▶ **Exercise prompt**:
Return the listing below unchanged, but without pictures.

---------------

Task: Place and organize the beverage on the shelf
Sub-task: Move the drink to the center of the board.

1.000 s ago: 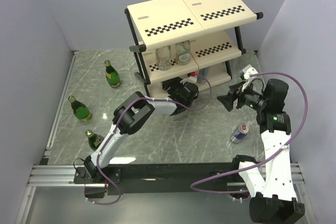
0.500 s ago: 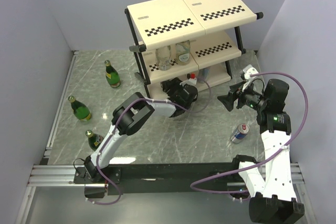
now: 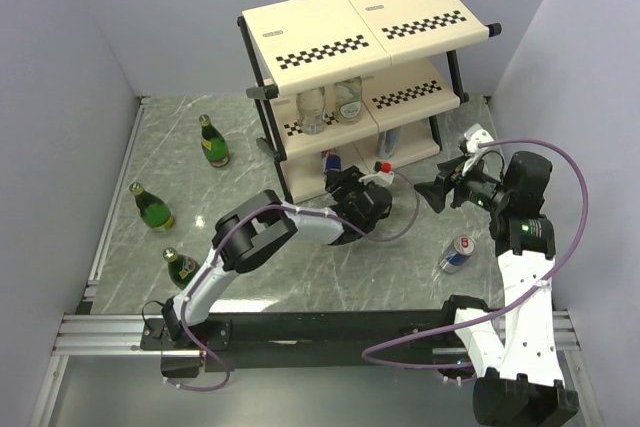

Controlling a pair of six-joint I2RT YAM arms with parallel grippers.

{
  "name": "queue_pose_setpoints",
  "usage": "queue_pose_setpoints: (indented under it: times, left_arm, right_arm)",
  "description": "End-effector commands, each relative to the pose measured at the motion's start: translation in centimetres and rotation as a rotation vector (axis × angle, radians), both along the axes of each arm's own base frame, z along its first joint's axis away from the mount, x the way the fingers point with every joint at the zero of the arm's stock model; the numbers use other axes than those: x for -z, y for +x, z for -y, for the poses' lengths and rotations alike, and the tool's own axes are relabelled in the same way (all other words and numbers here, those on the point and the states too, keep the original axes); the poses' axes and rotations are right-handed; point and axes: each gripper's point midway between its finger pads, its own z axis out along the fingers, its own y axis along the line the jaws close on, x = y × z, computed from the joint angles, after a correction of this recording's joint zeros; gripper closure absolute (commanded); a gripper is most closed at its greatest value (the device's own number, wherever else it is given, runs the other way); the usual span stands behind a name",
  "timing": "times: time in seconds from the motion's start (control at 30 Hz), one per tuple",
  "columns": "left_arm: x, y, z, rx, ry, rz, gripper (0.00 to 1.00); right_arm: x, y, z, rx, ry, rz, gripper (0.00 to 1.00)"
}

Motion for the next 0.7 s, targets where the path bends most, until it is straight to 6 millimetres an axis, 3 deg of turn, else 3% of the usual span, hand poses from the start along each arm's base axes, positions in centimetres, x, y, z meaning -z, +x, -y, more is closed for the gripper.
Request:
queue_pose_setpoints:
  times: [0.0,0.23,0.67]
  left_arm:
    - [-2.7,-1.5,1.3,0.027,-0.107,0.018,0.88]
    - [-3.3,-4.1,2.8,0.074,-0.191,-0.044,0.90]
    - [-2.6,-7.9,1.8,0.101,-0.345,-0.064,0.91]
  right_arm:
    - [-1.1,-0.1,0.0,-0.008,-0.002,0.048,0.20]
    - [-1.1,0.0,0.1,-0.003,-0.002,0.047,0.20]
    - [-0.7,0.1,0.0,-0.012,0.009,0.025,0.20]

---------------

▶ **Written answer**:
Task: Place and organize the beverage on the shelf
Sub-task: Move the drink to the center of the board.

1.000 s ago: 
0.500 s ago: 
now: 

Controlling a pair of six-joint I2RT YAM arms with parallel grippers.

{
  "name": "queue_pose_setpoints",
  "usage": "queue_pose_setpoints: (indented under it: times, left_arm, right_arm)",
  "description": "End-effector commands, each relative to the pose measured at the motion's start: translation in centimetres and rotation as a rotation vector (axis × angle, radians), both along the axes of each arm's own base frame, z along its first joint's axis away from the mount, x the way the fingers point with every joint at the zero of the arm's stock model; the numbers use other axes than those: x for -z, y for +x, z for -y, for the poses' lengths and rotations alike, and the tool's own axes are relabelled in the same way (all other words and numbers here, those on the point and the states too, keep the original axes); the poses' axes and rotations are right-handed; point and axes: each gripper's point midway between its finger pads, its own z axis out along the fingers, its own y axis along the line the jaws close on, x = y × z, computed from the joint angles, after a correction of this recording's joint zeros; gripper closure absolute (commanded); a gripper is most closed at its greatest value (the device's own number, wherever else it is given, runs the other way); the usual span stands behind a name",
  "timing": "times: time in seconds from the motion's start (control at 30 Hz), one per tuple",
  "columns": "left_arm: x, y, z, rx, ry, rz, gripper (0.00 to 1.00); right_arm: x, y, z, rx, ry, rz, gripper (0.00 to 1.00)"
}

Motion for the next 0.7 s, targets where the path bends most, until it is straight to 6 millimetres an axis, 3 deg of turn, else 3% of the usual span, hand poses from the start along each arm's base axes, positions in centimetres, x, y, z meaning -z, +x, -y, more is closed for the gripper.
Request:
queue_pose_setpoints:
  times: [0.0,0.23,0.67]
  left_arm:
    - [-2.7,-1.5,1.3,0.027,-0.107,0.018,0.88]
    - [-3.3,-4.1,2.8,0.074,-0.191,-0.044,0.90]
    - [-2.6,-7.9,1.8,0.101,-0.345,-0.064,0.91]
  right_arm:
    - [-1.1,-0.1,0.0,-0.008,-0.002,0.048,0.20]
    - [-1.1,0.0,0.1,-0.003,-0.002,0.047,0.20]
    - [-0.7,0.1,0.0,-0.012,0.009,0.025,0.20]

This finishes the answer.